Gesundheitsstandort Bayreuth

Seitdem ist viel Zeit vergangen. Heute ist Dr. Oliver Ponsel der Chefarzt der Klinik für Allgemein- und Viszeralchirurgie am Klinikum Bayreuth. Deswegen findet er auch, dass das Klinikum politisch gestärkt werden müsse. “Der Gesundheitsstandort Bayreuth liegt mir am Herzen.” Der Medizincampus sei ein wichtiger Schritt für Bayreuth gewesen, denn nun habe die Stadt dadurch ein Alleinstellungsmerkmal mehr. Dr.
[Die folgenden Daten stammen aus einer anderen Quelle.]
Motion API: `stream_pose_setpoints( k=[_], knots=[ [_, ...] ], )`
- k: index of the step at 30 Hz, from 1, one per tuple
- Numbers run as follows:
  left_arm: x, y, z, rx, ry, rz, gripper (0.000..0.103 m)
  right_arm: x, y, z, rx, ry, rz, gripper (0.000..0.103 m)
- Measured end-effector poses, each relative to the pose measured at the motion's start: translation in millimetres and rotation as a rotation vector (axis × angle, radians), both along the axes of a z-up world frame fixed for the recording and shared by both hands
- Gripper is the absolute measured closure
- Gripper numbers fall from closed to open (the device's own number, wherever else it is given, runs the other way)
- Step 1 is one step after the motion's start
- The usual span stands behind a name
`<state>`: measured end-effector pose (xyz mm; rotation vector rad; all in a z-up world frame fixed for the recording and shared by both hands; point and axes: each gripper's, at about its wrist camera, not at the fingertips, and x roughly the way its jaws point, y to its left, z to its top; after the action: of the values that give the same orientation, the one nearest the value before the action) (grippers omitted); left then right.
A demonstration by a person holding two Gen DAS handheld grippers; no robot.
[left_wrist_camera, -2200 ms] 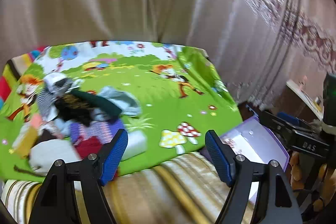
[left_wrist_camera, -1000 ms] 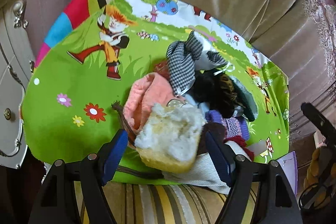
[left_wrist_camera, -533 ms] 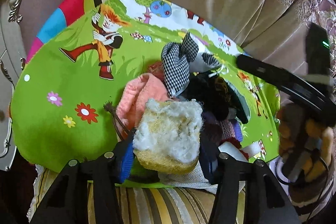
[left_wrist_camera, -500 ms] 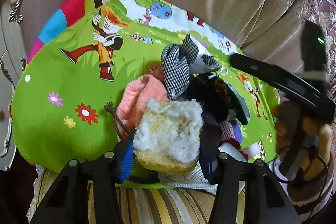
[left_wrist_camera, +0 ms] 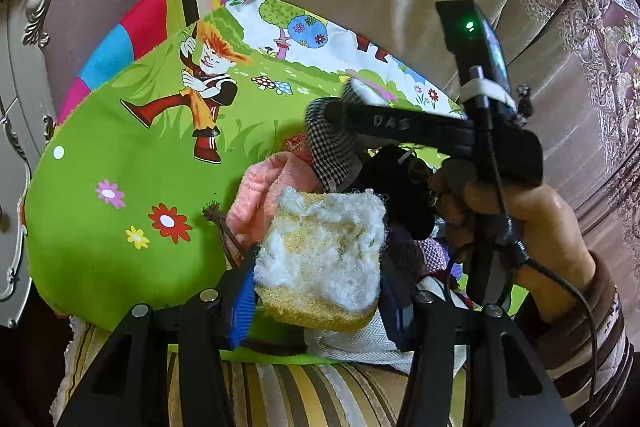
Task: Organize soft objects
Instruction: 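Grasp the checked cloth with the right tool while the left tool grasps another yellow sponge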
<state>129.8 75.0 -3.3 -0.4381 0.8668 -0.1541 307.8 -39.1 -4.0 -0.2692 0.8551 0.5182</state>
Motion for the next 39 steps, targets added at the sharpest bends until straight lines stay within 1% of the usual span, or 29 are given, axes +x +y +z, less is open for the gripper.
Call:
stream_pose_setpoints(
  k=[2, 4, 5, 6, 12, 19, 25, 27, 32, 39],
  knots=[
    [0, 0, 0, -0.002, 0.000, 0.003, 0.050, 0, 1, -5, -0.015, 0.010, 0.014, 0.067],
    [-1, 0, 0, 0.001, -0.003, 0.005, 0.051, -3, -1, -5, -0.010, 0.003, 0.026, 0.076],
    [-1, 0, 1, 0.004, -0.005, 0.006, 0.051, -6, -3, -3, -0.004, -0.013, 0.026, 0.083],
    [-2, -1, 2, 0.009, -0.008, 0.008, 0.051, -7, -5, -1, 0.007, -0.023, 0.024, 0.085],
    [-9, -2, 8, 0.037, -0.036, 0.029, 0.051, -24, -23, 28, 0.106, -0.097, 0.010, 0.087],
    [-23, -6, 21, 0.094, -0.097, 0.065, 0.052, -56, -54, 72, 0.226, -0.179, -0.013, 0.088],
    [-32, -10, 32, 0.120, -0.129, 0.087, 0.052, -88, -81, 101, 0.279, -0.231, -0.024, 0.088],
    [-36, -13, 36, 0.124, -0.138, 0.085, 0.052, -99, -92, 108, 0.293, -0.235, -0.029, 0.088],
    [-46, -25, 43, 0.129, -0.160, 0.074, 0.052, -134, -119, 111, 0.293, -0.243, -0.052, 0.088],
    [-64, -47, 50, 0.133, -0.178, 0.041, 0.052, -175, -170, 93, 0.298, -0.195, -0.134, 0.088]
  ],
)
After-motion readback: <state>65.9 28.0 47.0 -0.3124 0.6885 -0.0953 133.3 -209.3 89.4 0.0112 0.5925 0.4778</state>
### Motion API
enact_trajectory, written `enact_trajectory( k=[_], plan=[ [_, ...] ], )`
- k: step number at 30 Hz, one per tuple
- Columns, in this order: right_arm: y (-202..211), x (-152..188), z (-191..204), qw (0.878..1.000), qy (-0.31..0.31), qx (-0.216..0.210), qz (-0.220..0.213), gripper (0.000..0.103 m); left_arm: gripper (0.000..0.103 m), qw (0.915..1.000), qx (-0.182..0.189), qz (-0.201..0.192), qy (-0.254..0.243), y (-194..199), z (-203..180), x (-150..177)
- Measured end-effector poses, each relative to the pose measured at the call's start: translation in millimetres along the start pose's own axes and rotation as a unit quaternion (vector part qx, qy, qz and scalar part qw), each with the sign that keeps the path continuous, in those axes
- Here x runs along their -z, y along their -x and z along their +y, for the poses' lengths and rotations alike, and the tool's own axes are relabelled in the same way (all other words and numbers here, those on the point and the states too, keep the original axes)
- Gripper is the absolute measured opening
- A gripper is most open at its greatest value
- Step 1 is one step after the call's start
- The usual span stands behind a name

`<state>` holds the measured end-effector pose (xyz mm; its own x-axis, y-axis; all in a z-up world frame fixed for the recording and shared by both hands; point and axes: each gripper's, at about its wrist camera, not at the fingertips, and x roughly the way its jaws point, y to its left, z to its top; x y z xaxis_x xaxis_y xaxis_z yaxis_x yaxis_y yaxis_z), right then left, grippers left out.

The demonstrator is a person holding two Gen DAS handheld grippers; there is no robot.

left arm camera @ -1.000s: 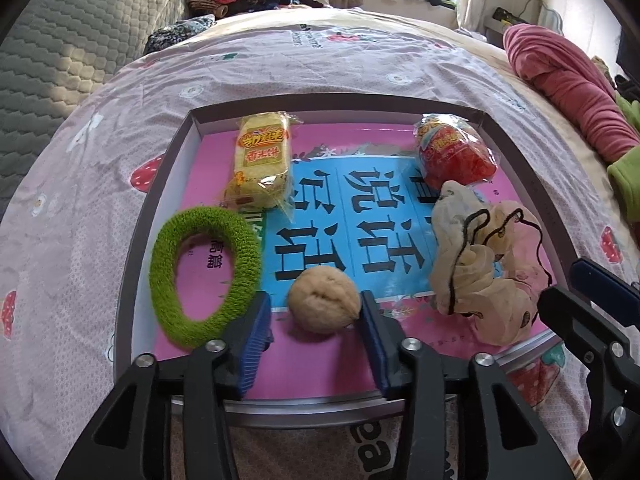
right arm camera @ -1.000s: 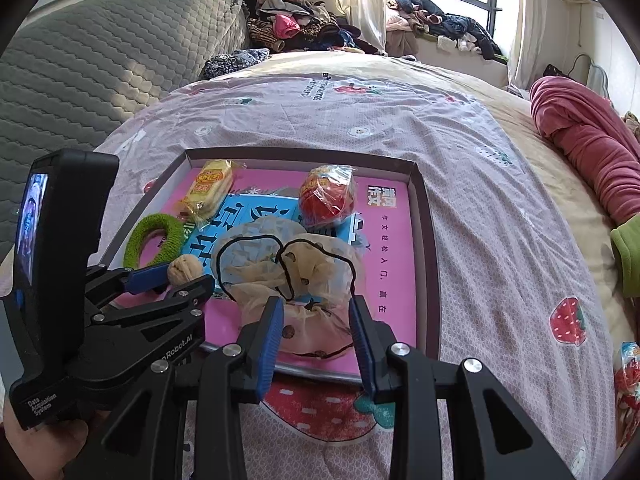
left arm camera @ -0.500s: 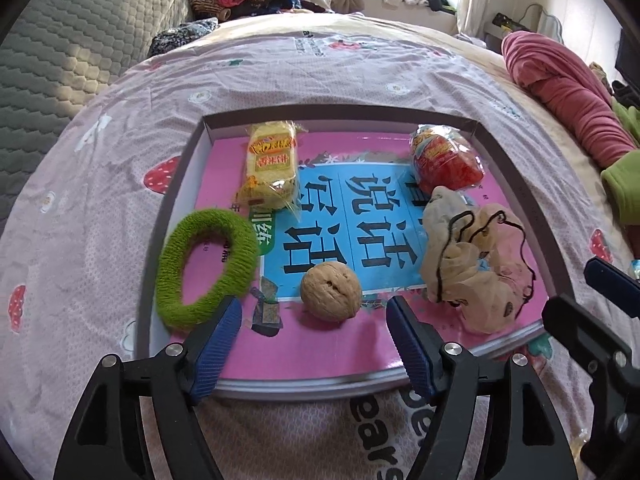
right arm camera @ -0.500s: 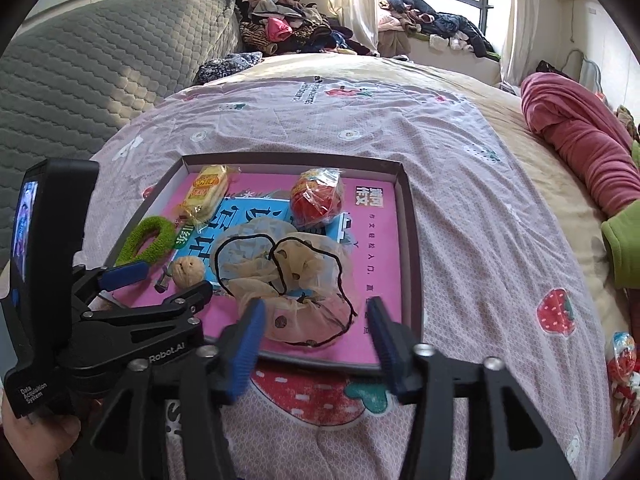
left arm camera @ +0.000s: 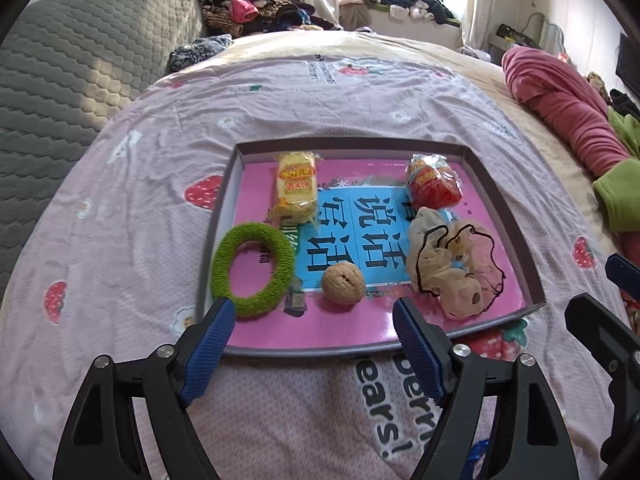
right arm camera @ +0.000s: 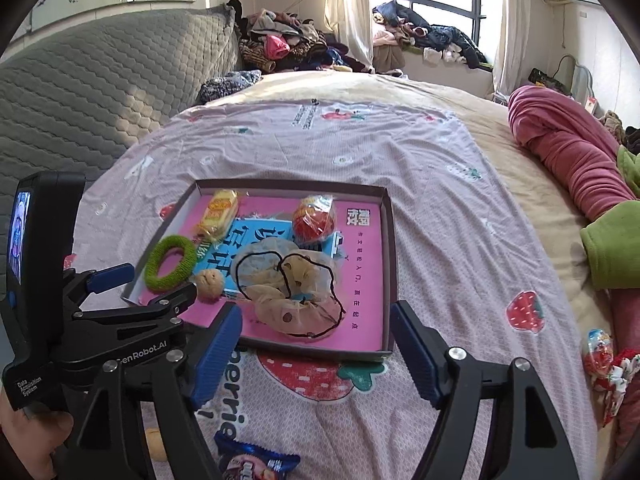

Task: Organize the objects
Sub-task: 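Pull both tools back from the tray toward the remaining walnut and cookie packet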

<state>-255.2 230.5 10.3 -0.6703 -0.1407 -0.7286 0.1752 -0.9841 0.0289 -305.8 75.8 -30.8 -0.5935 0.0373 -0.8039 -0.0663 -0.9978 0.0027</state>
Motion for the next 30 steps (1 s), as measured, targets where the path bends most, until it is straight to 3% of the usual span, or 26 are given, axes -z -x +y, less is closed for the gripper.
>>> enact_trajectory(
  k=[6,30],
  plan=[
    [24.7,-1.9,1.1,1.000,0.000,0.002,-0.015,0.087,0.087,0.9998,-0.001,-0.018,0.009,30.3,4.1,-2.0],
    [128.1,3.1,9.1,0.998,0.010,0.014,-0.068,0.092,0.088,0.9970,-0.014,-0.076,0.008,144.9,-0.9,15.0]
  ],
)
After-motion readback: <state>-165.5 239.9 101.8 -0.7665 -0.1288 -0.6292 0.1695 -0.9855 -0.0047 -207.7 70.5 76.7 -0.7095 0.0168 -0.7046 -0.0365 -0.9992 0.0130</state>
Ponsel hofft, dass deswegen junge Leute Bayreuth erhalten bleiben und der Nachwuchs in der Medizin gewährleistet ist. “Vielleicht bedeutet das für uns wieder mehr Landarztpraxen.”
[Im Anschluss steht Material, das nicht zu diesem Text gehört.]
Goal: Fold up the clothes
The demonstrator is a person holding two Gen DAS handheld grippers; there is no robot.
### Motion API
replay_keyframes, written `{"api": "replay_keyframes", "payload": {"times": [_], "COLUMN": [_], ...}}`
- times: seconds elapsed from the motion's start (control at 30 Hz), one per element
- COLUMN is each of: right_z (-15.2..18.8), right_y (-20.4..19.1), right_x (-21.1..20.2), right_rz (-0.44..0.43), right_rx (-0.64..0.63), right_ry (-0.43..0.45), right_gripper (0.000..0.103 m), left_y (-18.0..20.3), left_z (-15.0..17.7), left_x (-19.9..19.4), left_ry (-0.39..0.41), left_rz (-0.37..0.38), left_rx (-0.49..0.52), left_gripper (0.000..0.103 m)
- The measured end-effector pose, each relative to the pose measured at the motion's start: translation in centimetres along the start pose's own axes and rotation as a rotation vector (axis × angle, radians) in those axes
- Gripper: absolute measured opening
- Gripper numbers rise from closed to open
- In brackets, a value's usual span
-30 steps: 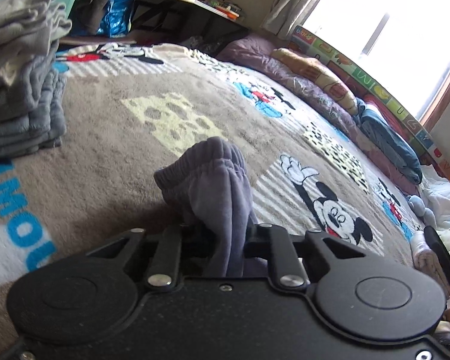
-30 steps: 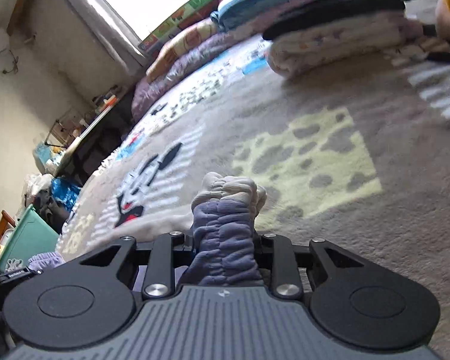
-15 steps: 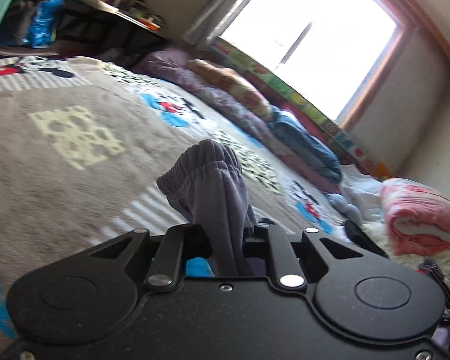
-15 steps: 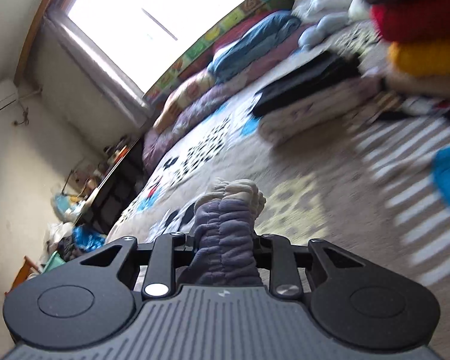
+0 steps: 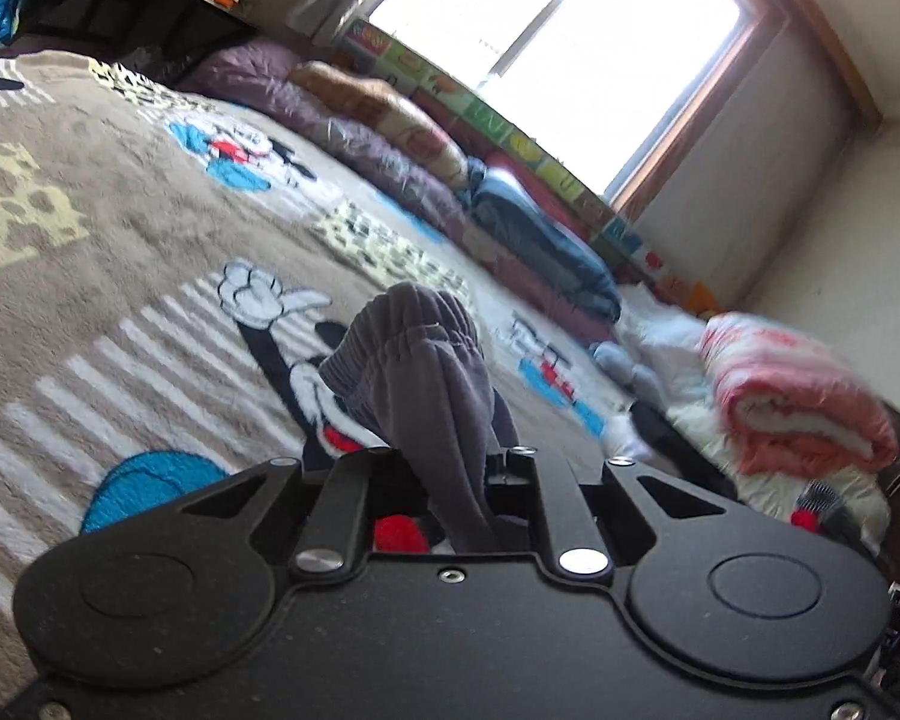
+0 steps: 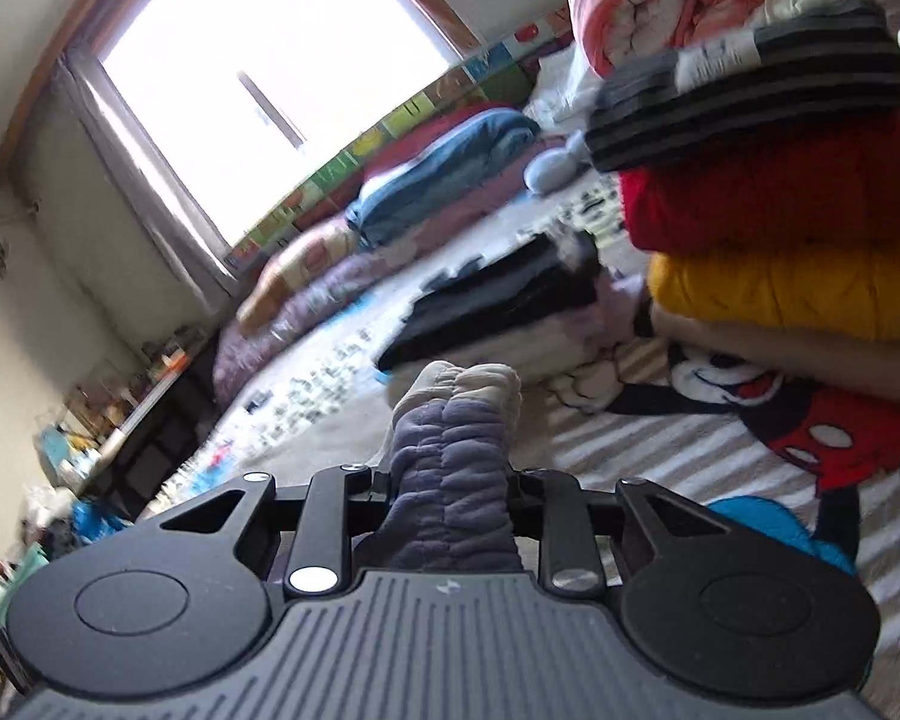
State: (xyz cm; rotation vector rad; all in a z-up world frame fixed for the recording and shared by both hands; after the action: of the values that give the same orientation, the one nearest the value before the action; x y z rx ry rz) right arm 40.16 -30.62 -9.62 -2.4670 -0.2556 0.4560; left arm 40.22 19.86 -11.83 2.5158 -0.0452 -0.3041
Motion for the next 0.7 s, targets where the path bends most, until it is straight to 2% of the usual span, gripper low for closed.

Soziales, Kultur und Sport unterstützen

Zudem könnte dadurch Bayreuth als Wirtschaftsstandort für Unternehmen mit Medizinprodukten attraktiv werden. Aber Dr. Ponsel findet noch andere Sachen wichtig. “In soziale Einrichtungen wie Schulen und Kindergärten muss mehr investiert werden.” Auch das kulturelle Leben könnte durch mehr Kleinkunstbühnen vielfältiger gestaltet werden. Der Mediziner war früher selbst als Sportler aktiv. “Ich habe von meinem siebten Lebensjahr bis Ende 30 an Wasserball gespielt.” Deswegen will er auch Sportvereine unterstützen.

Neue Parteien im Stadtrat

Der Stadtrat ist um einige Parteien reicher, unter anderem auch um die umstrittene AfD und die Linke. “Für mich ist die AfD eine Partei, die ich total ablehne”, sagt Dr. Ponsel. Die Vertreter kenne er jedoch nicht. “Es ist für mich völlig inakzeptabel, wenn die Wahlkampfinhalte in den Stadtrat getragen werden.” Es käme eben auf die Themen an, die von der Partei angesprochen würden. Zu den Linken und der Frauenliste könne er dagegen nichts sagen. “Ich kenne die Kandidaten nicht.” Allgemein ist der Chefarzt mit dem Wahlergebnis von Andreas Zippel  und der SPD zufrieden. “Als Newcomer hat er einen sehr guten Wahlkampf gemacht.” Dennoch hätte er sich gewünscht, dass mehr junge Menschen in den Stadtrat einziehen. Die Wahl selbst habe er in der SPD Geschäftsstelle verfolgt.

Keine sozialen Kontakte wegen Corona

Das Coronavirus hat natürlich auch auf Dr. Ponsel Einfluss. Gerade weil er als Arzt tätig ist, gibt er besonders darauf Acht sich nicht zu infizieren. “Ich will und kann mein Team nicht anstecken. Die Patienten müssen weiter versorgt werden.” Deswegen arbeiten in seiner Abteilung zwei Teams, die nicht miteinander in Berührung kommen. “So haben wir noch einen Plan B, falls doch etwas passieren sollte.” Auch an seinem Arbeitsplatz machen sich die Auswirkungen des Virus bemerkbar. “Patienten mit Tumoren haben einen separaten Zugang und müssen gescreent werden.” Obwohl noch genügend Material da sei, werden die Ressourcen knapp. Deswegen werden alle verschiebbaren Operationen verschoben. Dennoch sei die Situation angespannt, aber dennoch einigermaßen entspannt.